O aprendizado de máquina exige inerentemente grandes quantidades de dados para trabalhar e desenhar padrões. Nos últimos anos, houve um esforço para garantir que as informações utilizadas permaneçam privadas. O Google anunciou hoje uma biblioteca de privacidade diferencial de código aberto usada por seus próprios produtos.
A análise de dados diferencialmente privados é uma abordagem baseada em princípios que permite que as organizações aprendam com a maioria de seus dados, garantindo simultaneamente que esses resultados não permitam que os dados de qualquer indivíduo sejam distinguidos ou reidentificados.
Segundo a empresa, essa biblioteca de privacidade diferencial “ajuda a alimentar alguns dos principais produtos do Google”. Ele permite que desenvolvedores e organizações implementem recursos que, de outra forma, poderiam ser “difíceis de executar do zero”. O Google se concentrou especialmente em facilitar o uso e a implantação:
- Funções estatísticas: As operações mais comuns de ciência de dados são suportadas por esta versão. Os desenvolvedores podem calcular contagens, somas, médias, medianas e percentis usando nossa biblioteca.
- Testes rigorosos: Conseguir a privacidade diferencial correta é um desafio. Além de um amplo conjunto de testes, incluímos uma ‘biblioteca Estocástica de Verificador Diferencial de Privacidade Estocástica’ para ajudar a evitar erros.

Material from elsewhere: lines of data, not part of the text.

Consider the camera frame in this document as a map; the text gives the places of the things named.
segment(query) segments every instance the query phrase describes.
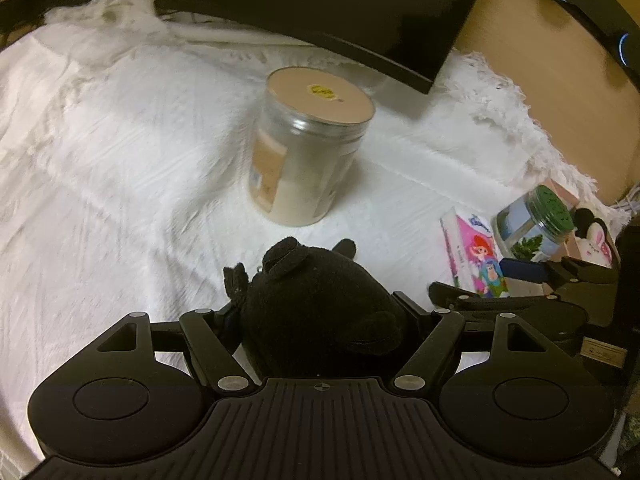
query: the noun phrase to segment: triangular cutout
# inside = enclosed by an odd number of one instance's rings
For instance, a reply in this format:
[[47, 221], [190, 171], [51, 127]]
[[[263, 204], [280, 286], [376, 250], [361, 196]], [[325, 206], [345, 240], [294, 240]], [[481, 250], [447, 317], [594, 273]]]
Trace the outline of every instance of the triangular cutout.
[[509, 325], [507, 348], [511, 352], [544, 352], [543, 346], [527, 334], [520, 325]]
[[118, 331], [98, 346], [98, 352], [118, 352], [136, 349], [136, 329], [135, 323], [127, 323], [121, 326]]

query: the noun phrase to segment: cartoon character
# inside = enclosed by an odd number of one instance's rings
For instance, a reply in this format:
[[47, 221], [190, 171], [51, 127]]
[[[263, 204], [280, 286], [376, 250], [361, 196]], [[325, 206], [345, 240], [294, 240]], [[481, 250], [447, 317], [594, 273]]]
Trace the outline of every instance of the cartoon character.
[[491, 245], [484, 238], [476, 235], [470, 251], [479, 262], [480, 278], [484, 283], [484, 297], [500, 298], [506, 295], [507, 283], [504, 281], [500, 263], [495, 259]]

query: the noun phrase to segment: screw
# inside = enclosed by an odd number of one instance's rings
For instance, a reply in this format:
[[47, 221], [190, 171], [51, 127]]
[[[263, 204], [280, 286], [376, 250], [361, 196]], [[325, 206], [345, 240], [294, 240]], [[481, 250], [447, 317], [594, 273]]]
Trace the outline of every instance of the screw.
[[424, 379], [417, 375], [401, 375], [396, 377], [396, 380], [394, 381], [396, 388], [411, 392], [420, 390], [420, 388], [423, 388], [425, 384]]
[[239, 375], [228, 375], [218, 381], [218, 387], [226, 392], [239, 392], [249, 385], [249, 381]]

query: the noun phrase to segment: seasoning bottle
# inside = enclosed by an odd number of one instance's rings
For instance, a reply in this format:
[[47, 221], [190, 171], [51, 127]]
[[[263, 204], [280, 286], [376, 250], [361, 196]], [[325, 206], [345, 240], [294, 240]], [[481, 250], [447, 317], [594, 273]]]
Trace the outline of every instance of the seasoning bottle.
[[500, 211], [495, 238], [505, 256], [532, 262], [550, 259], [574, 230], [569, 210], [547, 186], [537, 186]]
[[341, 77], [306, 67], [271, 73], [249, 176], [258, 209], [287, 226], [324, 217], [374, 112], [371, 99]]

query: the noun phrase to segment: green leaf image
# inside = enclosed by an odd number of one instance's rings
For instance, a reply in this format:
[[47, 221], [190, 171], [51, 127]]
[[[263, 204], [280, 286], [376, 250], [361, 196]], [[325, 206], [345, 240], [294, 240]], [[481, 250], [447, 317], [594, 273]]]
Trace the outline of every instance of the green leaf image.
[[514, 243], [511, 252], [519, 260], [527, 260], [530, 262], [542, 245], [542, 235], [533, 238], [523, 238], [519, 242]]

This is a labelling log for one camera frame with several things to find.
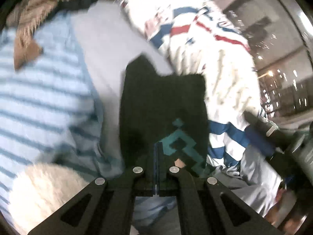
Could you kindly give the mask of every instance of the red stripe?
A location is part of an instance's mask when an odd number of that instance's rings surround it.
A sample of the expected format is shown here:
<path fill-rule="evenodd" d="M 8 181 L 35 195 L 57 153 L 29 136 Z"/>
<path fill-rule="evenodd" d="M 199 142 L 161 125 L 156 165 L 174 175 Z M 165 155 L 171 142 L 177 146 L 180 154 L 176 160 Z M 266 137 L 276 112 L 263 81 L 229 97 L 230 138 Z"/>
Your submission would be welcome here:
<path fill-rule="evenodd" d="M 202 23 L 200 23 L 200 22 L 197 22 L 196 25 L 197 25 L 197 26 L 200 26 L 200 27 L 202 27 L 202 28 L 204 28 L 204 29 L 207 30 L 209 33 L 212 32 L 211 28 L 206 27 L 204 24 L 202 24 Z"/>
<path fill-rule="evenodd" d="M 190 25 L 173 27 L 171 29 L 171 36 L 178 35 L 181 33 L 187 33 L 189 31 Z"/>
<path fill-rule="evenodd" d="M 231 39 L 228 39 L 227 37 L 223 37 L 223 36 L 219 36 L 219 35 L 216 35 L 215 36 L 215 39 L 217 41 L 225 41 L 225 42 L 228 42 L 228 43 L 231 43 L 231 44 L 238 44 L 238 45 L 241 45 L 243 46 L 248 52 L 250 52 L 250 48 L 249 47 L 246 47 L 242 42 L 240 41 L 237 41 L 237 40 L 231 40 Z"/>

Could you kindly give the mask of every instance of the blue striped fabric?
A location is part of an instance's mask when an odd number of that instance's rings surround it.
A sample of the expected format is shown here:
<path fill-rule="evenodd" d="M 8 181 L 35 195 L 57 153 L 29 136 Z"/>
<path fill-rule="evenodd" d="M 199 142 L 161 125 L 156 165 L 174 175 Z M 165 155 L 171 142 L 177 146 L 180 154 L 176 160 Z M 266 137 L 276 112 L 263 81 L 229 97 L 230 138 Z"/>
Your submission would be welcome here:
<path fill-rule="evenodd" d="M 8 193 L 16 174 L 37 161 L 78 171 L 87 181 L 122 171 L 98 147 L 103 111 L 68 15 L 40 27 L 43 55 L 13 69 L 14 29 L 0 34 L 0 211 L 9 223 Z"/>

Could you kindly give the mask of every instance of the metal rivet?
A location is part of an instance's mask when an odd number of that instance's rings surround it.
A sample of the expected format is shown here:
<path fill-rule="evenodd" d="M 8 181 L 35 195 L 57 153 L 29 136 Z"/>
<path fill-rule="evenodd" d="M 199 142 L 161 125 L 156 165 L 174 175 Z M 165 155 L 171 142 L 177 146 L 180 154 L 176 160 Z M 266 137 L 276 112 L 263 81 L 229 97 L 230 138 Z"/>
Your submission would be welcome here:
<path fill-rule="evenodd" d="M 216 184 L 217 183 L 217 179 L 214 177 L 209 177 L 207 181 L 209 184 Z"/>
<path fill-rule="evenodd" d="M 142 173 L 143 172 L 143 168 L 142 167 L 135 167 L 135 168 L 133 168 L 133 172 L 134 173 Z"/>
<path fill-rule="evenodd" d="M 170 168 L 170 172 L 171 172 L 171 173 L 177 173 L 177 172 L 179 172 L 179 168 L 176 167 L 176 166 L 172 166 L 172 167 Z"/>
<path fill-rule="evenodd" d="M 104 178 L 97 178 L 94 182 L 96 185 L 102 185 L 102 184 L 104 184 L 105 179 Z"/>

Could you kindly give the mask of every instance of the triangular cutout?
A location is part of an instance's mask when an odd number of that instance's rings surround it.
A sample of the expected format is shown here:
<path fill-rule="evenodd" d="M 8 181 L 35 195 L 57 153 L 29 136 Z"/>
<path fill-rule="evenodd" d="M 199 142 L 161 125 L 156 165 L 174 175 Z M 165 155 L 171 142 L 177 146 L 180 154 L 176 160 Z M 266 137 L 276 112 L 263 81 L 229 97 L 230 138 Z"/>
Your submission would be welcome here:
<path fill-rule="evenodd" d="M 235 227 L 250 220 L 249 214 L 233 202 L 226 194 L 222 194 L 221 199 Z"/>
<path fill-rule="evenodd" d="M 85 195 L 77 204 L 61 216 L 61 220 L 73 227 L 77 227 L 90 202 L 91 194 Z"/>

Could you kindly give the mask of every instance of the black fabric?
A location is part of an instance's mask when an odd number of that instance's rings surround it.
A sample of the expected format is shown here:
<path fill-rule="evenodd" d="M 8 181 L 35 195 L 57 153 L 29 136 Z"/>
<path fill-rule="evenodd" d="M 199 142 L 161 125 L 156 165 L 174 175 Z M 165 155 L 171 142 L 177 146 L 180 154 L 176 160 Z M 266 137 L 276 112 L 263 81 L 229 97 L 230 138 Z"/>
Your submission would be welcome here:
<path fill-rule="evenodd" d="M 205 167 L 209 129 L 204 103 L 205 80 L 202 75 L 159 76 L 148 59 L 141 55 L 126 68 L 120 108 L 120 142 L 126 167 L 150 151 L 154 143 L 171 135 L 182 121 L 180 129 L 195 141 L 193 149 L 201 155 Z M 173 142 L 177 151 L 173 161 L 181 159 L 186 168 L 196 163 L 182 149 L 186 142 Z"/>

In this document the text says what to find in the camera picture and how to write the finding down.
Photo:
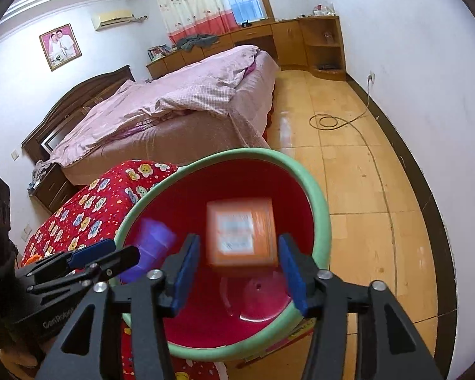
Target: air conditioner
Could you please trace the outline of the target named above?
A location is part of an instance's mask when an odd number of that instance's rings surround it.
[[[107,27],[127,24],[129,22],[142,22],[147,18],[147,16],[135,18],[130,10],[117,10],[97,14],[92,17],[92,21],[95,30],[99,31]]]

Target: power cord
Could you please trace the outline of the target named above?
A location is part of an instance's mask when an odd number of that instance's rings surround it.
[[[389,217],[389,225],[390,225],[390,233],[391,233],[391,242],[393,244],[393,254],[394,254],[394,296],[396,296],[396,293],[398,292],[398,264],[396,260],[396,238],[394,236],[394,224],[393,224],[393,217],[392,214],[390,213],[390,208],[389,208],[389,201],[387,200],[387,195],[385,193],[385,187],[383,185],[383,180],[382,177],[380,176],[380,171],[378,170],[378,165],[376,163],[375,156],[373,155],[373,152],[371,151],[371,147],[369,146],[368,142],[364,138],[363,134],[361,131],[352,123],[356,120],[358,120],[361,117],[364,117],[364,115],[369,111],[369,102],[370,102],[370,97],[369,97],[369,82],[371,81],[371,76],[368,76],[368,85],[366,92],[368,93],[368,102],[366,104],[366,110],[364,110],[360,115],[357,117],[351,119],[351,120],[345,120],[342,117],[336,117],[327,113],[317,113],[310,117],[309,119],[309,125],[311,125],[313,128],[321,131],[332,131],[332,130],[337,130],[342,127],[345,127],[346,125],[350,125],[355,131],[358,132],[358,134],[361,136],[364,144],[368,148],[368,151],[371,155],[371,159],[373,160],[373,165],[375,166],[376,174],[378,175],[378,180],[380,181],[380,187],[382,188],[382,195],[383,195],[383,201],[385,202],[385,208],[387,209],[387,216]],[[313,125],[312,121],[316,118],[319,118],[318,123],[319,125]],[[326,119],[331,119],[332,123],[327,124],[324,123],[324,120]]]

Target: pink blanket
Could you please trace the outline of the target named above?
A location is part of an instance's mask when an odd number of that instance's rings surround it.
[[[229,107],[236,87],[257,55],[252,45],[235,47],[147,84],[125,82],[115,95],[88,115],[53,150],[50,161],[68,167],[130,130],[140,130],[189,110],[231,116],[236,130],[249,125]]]

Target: tiled floor
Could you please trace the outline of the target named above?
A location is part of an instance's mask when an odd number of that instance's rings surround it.
[[[421,210],[401,163],[371,114],[355,122],[370,145],[383,181],[393,240],[380,180],[361,136],[349,126],[324,132],[308,123],[315,113],[349,119],[364,109],[346,82],[282,71],[276,79],[269,145],[302,163],[328,200],[330,269],[352,283],[385,281],[433,353],[437,328],[433,257]],[[345,380],[353,379],[355,371],[355,333],[355,316],[349,316]],[[246,368],[229,368],[229,379],[300,379],[310,340],[305,338]]]

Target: corner shelf
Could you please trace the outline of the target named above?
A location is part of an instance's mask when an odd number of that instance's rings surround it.
[[[324,78],[325,80],[346,81],[345,70],[319,70],[317,67],[310,67],[309,72],[313,77]]]
[[[318,78],[327,80],[346,80],[345,51],[338,16],[301,18],[304,45],[306,48],[308,70]],[[319,70],[323,65],[333,69]]]

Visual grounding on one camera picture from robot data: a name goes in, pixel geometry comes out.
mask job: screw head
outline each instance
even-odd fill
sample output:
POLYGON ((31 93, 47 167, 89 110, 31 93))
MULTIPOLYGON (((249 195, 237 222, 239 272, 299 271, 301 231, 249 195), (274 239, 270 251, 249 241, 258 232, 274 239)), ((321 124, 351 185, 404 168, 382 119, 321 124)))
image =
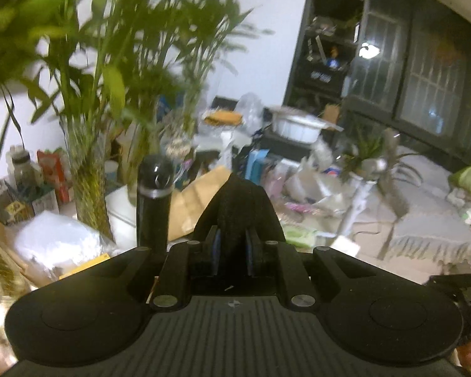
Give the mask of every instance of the screw head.
POLYGON ((316 299, 308 294, 297 294, 291 298, 291 302, 300 308, 308 308, 316 303, 316 299))
POLYGON ((154 298, 154 305, 160 308, 170 308, 178 303, 178 299, 171 294, 161 294, 154 298))

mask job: ribbed black surface
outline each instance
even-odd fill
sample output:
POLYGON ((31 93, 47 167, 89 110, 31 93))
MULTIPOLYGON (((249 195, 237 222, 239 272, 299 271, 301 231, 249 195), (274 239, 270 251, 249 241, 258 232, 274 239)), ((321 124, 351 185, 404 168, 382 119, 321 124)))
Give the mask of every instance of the ribbed black surface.
POLYGON ((453 377, 459 374, 445 360, 406 369, 360 360, 333 343, 314 315, 288 311, 275 297, 193 297, 181 311, 154 316, 143 335, 113 358, 73 369, 54 369, 23 361, 4 376, 453 377))

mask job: black mount
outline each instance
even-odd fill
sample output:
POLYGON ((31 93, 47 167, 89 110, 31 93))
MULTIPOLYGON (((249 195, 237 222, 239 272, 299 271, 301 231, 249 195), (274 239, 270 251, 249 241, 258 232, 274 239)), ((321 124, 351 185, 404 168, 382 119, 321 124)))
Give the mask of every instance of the black mount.
POLYGON ((334 249, 300 254, 249 229, 244 270, 219 276, 220 243, 213 226, 202 242, 174 245, 167 255, 134 248, 22 297, 5 321, 14 352, 47 366, 96 363, 193 296, 277 297, 288 311, 314 314, 345 351, 382 365, 439 360, 461 336, 462 316, 444 293, 334 249))

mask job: window
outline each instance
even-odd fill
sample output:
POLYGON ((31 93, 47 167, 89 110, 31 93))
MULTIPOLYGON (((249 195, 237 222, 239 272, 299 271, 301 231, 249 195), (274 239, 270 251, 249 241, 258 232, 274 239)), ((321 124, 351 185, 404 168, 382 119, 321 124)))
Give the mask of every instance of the window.
POLYGON ((470 164, 471 25, 435 0, 369 0, 362 43, 380 52, 353 61, 345 107, 470 164))
POLYGON ((406 0, 370 0, 363 42, 380 53, 353 63, 351 94, 386 112, 392 111, 401 77, 409 10, 406 0))

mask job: black cylinder
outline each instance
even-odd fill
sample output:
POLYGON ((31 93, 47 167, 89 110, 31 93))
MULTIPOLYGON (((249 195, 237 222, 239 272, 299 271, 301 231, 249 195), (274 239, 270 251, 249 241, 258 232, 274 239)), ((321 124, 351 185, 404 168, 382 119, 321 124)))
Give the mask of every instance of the black cylinder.
POLYGON ((138 169, 136 232, 139 247, 155 254, 167 250, 169 208, 174 187, 174 168, 162 155, 144 157, 138 169))

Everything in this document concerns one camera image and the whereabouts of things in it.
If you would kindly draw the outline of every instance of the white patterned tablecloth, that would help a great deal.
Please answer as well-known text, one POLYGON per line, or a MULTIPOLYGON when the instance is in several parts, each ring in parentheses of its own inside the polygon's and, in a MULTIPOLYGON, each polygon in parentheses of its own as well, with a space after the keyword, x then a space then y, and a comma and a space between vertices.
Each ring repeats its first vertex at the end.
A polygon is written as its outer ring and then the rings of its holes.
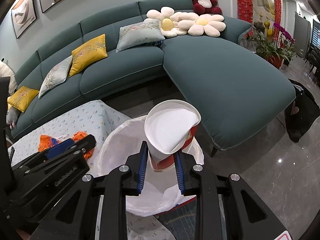
POLYGON ((12 166, 38 151, 42 134, 54 138, 62 135, 71 138, 76 132, 85 131, 87 134, 92 134, 97 141, 92 157, 88 160, 90 167, 88 173, 96 177, 95 158, 98 156, 105 139, 114 129, 129 119, 130 117, 107 106, 101 100, 86 103, 38 127, 13 144, 15 152, 12 166))

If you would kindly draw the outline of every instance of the light blue pillow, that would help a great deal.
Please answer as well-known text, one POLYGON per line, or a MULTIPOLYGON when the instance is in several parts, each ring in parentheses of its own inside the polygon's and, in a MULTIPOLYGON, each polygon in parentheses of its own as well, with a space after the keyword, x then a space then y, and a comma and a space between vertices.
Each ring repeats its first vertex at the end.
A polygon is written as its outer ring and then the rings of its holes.
POLYGON ((120 28, 120 38, 116 52, 144 43, 162 41, 165 37, 159 28, 159 20, 149 19, 120 28))
POLYGON ((55 86, 66 81, 71 65, 72 56, 69 56, 65 60, 62 60, 60 63, 55 65, 49 71, 41 85, 39 98, 41 98, 41 96, 43 96, 50 89, 53 89, 55 86))

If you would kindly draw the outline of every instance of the paper cup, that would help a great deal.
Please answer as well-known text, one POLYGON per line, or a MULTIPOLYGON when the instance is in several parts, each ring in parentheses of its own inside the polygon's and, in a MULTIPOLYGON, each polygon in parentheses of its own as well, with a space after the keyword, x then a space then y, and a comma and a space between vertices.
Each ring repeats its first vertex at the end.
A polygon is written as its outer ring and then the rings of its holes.
POLYGON ((144 129, 155 171, 172 168, 172 154, 180 149, 187 152, 191 148, 200 121, 198 110, 181 100, 164 101, 151 109, 144 129))

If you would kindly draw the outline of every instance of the sofa armrest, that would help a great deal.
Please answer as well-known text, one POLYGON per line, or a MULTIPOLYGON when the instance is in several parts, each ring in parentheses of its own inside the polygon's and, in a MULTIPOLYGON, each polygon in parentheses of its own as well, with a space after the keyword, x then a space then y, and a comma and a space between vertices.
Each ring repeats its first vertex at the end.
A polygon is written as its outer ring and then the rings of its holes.
POLYGON ((224 23, 227 27, 220 37, 235 44, 240 44, 242 37, 252 28, 251 23, 228 16, 224 16, 224 23))

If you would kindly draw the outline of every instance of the red decorative panel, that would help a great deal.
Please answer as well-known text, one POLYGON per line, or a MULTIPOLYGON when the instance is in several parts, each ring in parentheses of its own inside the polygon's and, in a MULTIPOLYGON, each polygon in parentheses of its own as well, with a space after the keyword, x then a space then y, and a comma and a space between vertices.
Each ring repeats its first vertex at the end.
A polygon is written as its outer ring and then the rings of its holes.
POLYGON ((276 17, 275 22, 281 23, 281 0, 275 0, 276 17))
POLYGON ((244 20, 249 23, 252 23, 253 21, 252 17, 253 17, 252 0, 238 0, 238 18, 240 20, 244 20))

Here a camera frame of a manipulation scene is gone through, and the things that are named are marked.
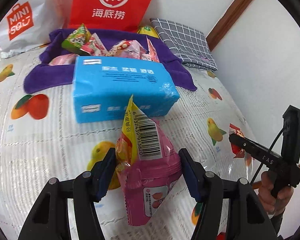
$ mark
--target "black cable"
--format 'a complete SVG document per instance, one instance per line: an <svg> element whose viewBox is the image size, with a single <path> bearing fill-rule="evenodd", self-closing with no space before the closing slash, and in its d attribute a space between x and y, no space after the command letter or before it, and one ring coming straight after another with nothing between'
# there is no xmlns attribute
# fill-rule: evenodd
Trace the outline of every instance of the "black cable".
<svg viewBox="0 0 300 240"><path fill-rule="evenodd" d="M272 144L271 144L271 146L270 146L270 148L269 148L269 150L268 150L268 153L271 152L272 148L274 147L275 143L277 142L277 140L279 139L279 137L280 137L280 135L281 135L282 133L283 133L283 128L281 129L281 131L278 133L278 135L276 136L276 138L275 138L274 141L272 142ZM260 170L261 170L261 168L262 168L262 165L263 165L263 163L261 163L261 164L259 165L259 167L258 167L258 169L256 170L255 174L253 175L253 178L252 178L252 180L250 181L250 185L253 184L254 180L256 179L258 173L260 172Z"/></svg>

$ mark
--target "silver screw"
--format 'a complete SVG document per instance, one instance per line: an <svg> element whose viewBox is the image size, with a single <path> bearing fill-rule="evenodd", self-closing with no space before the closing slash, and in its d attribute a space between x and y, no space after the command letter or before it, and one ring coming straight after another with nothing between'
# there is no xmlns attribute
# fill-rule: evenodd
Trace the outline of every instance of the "silver screw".
<svg viewBox="0 0 300 240"><path fill-rule="evenodd" d="M240 178L239 181L241 184L244 184L244 185L248 183L248 181L245 178Z"/></svg>
<svg viewBox="0 0 300 240"><path fill-rule="evenodd" d="M49 179L49 184L53 185L57 182L57 178L51 178Z"/></svg>
<svg viewBox="0 0 300 240"><path fill-rule="evenodd" d="M82 177L84 178L88 178L91 176L91 172L90 171L85 171L83 174L82 174Z"/></svg>
<svg viewBox="0 0 300 240"><path fill-rule="evenodd" d="M214 177L214 173L213 173L212 171L207 171L207 172L206 172L206 176L207 176L208 178L213 178L213 177Z"/></svg>

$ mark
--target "blue tissue package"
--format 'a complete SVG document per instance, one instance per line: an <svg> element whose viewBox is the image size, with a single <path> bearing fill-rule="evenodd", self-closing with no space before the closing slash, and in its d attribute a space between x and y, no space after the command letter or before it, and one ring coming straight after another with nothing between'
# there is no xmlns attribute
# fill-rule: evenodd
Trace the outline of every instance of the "blue tissue package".
<svg viewBox="0 0 300 240"><path fill-rule="evenodd" d="M131 95L147 116L163 116L180 97L161 63L132 58L77 57L73 85L78 123L123 119Z"/></svg>

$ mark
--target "gray checkered fabric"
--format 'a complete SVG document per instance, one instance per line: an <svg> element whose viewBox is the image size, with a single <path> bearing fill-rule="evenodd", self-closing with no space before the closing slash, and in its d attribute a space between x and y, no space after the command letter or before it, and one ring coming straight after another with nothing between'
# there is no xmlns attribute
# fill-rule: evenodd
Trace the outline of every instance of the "gray checkered fabric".
<svg viewBox="0 0 300 240"><path fill-rule="evenodd" d="M202 32L163 19L151 18L150 21L160 39L174 55L182 59L183 65L211 71L218 70Z"/></svg>

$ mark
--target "purple towel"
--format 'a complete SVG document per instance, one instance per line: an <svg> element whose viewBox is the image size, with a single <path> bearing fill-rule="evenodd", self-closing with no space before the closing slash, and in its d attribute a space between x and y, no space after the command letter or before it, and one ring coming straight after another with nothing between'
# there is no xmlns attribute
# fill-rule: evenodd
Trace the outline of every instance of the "purple towel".
<svg viewBox="0 0 300 240"><path fill-rule="evenodd" d="M51 43L40 55L41 64L37 65L25 78L24 90L32 94L47 88L72 84L74 64L49 66L49 62L57 56L70 52L61 47L61 43L73 32L74 29L58 29L50 33ZM145 49L148 48L146 35L113 31L90 29L91 33L97 33L103 45L110 50L113 45L122 40L137 40ZM170 73L176 86L196 91L191 74L182 66L181 59L177 58L169 48L160 40L147 36L155 47L160 62Z"/></svg>

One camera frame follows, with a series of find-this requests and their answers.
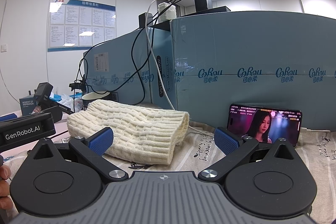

- Pronto para usar: A utilidade real de uma versão de código aberto é responder à pergunta ‘Posso usar isso?’ É por isso que incluímos uma extensão do PostgreSQL junto com receitas comuns para você começar. Descrevemos os detalhes de nossa abordagem em um documento técnico que acabamos de lançar hoje.
- Modular: Projetamos a biblioteca para que ela possa ser estendida para incluir outras funcionalidades, como mecanismos adicionais, funções de agregação ou gerenciamento de orçamento de privacidade.
Um serviço do Google que aproveita a privacidade diferencialmente é o Maps, dado o grande número de contribuições de usuários de crowdsourcing. Isso inclui o recurso de horários populares que indica se um local é comercial e pratos populares. Também é usado pelo Google Fi MVNO e Gboard.
Em março, o Google também trouxe técnicas de privacidade diferenciais para desenvolvedores de ML de terceiros, usando o TensorFlow Privacy e Federated. A empresa está investindo em novas tecnologias de privacidade e deseja vê-las implantadas mais amplamente.
Estamos empolgados em disponibilizar amplamente essa biblioteca e esperamos que os desenvolvedores considerem aproveitá-la enquanto desenvolvem suas estratégias abrangentes de privacidade de dados. Da medicina, ao governo, às empresas e além, é nossa esperança que essas ferramentas de código aberto ajudem a produzir insights que beneficiem a todos.